#### Instructions for the task:
Scan the data below for the string "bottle". Copy every line where it appears.

#### Source data:
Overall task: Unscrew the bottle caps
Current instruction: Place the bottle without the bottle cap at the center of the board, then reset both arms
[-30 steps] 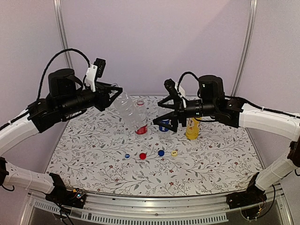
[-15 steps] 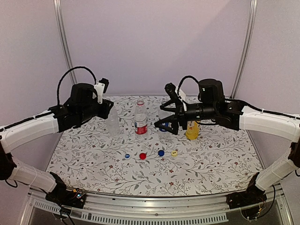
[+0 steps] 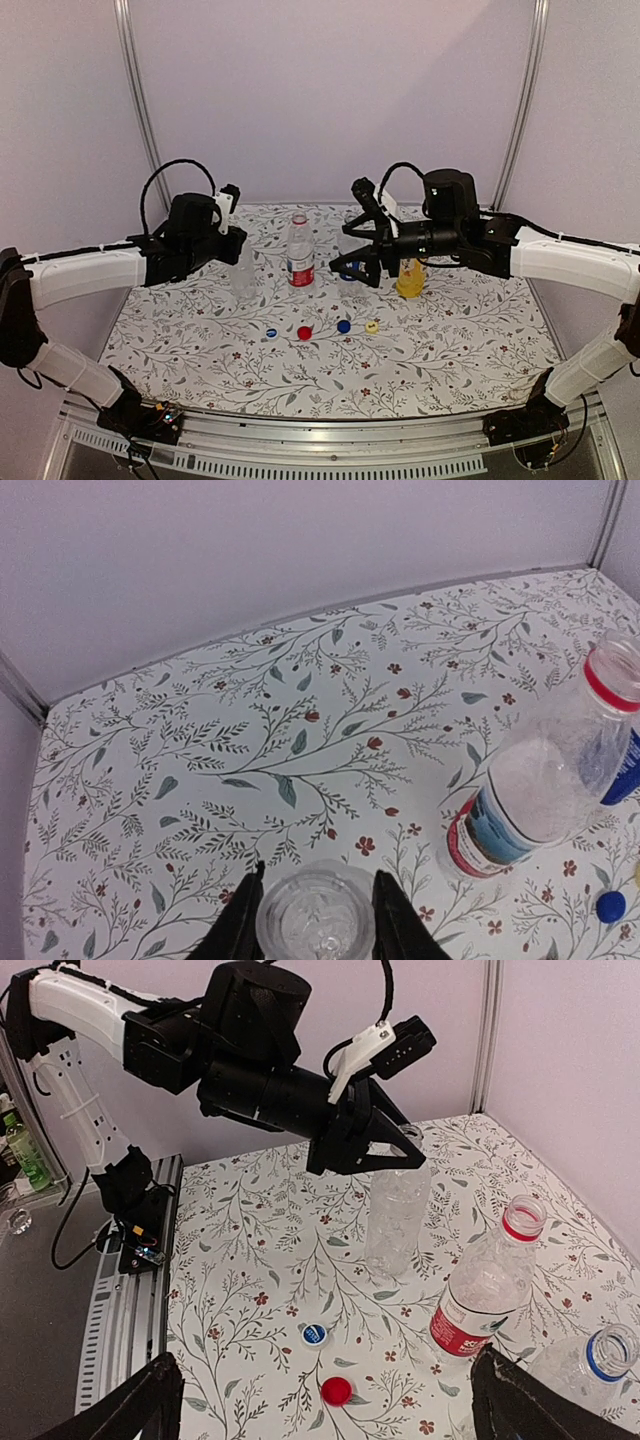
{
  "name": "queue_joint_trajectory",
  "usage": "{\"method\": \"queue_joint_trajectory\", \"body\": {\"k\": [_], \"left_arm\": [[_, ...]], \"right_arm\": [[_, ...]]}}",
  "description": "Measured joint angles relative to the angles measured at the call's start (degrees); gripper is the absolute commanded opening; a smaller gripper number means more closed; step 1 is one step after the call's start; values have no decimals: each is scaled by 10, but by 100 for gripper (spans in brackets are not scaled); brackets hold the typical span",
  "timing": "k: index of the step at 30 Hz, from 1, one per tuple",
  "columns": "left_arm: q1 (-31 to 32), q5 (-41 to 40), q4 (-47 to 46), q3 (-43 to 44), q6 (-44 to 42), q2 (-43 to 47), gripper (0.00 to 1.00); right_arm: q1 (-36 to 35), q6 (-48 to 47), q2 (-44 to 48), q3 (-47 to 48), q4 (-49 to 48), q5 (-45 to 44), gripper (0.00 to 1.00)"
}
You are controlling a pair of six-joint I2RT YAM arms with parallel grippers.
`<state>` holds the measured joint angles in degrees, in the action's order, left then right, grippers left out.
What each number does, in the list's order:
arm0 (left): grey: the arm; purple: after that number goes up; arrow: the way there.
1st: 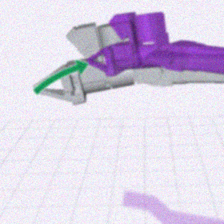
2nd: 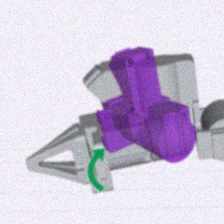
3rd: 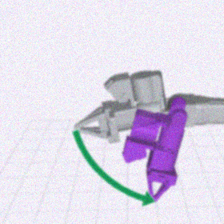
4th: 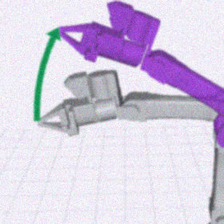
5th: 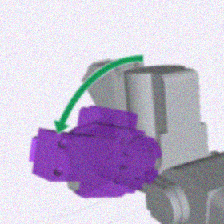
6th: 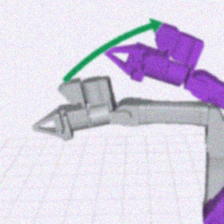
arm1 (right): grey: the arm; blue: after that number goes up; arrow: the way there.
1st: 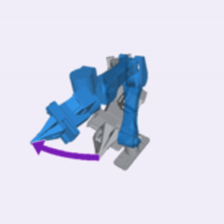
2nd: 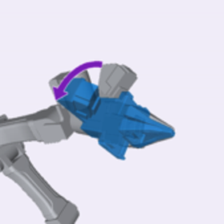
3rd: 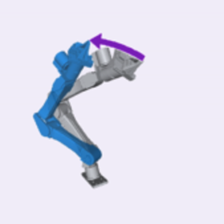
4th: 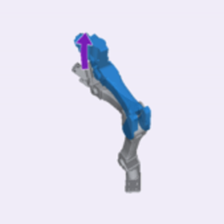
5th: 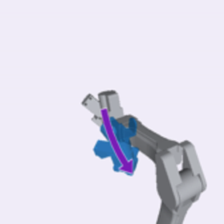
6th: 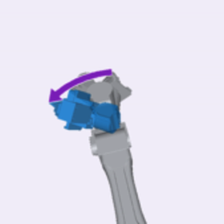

#### Result:
Overall task: Unscrew the bottle caps
Current instruction: Place the bottle without the bottle cap at the center of the board, then reset both arms

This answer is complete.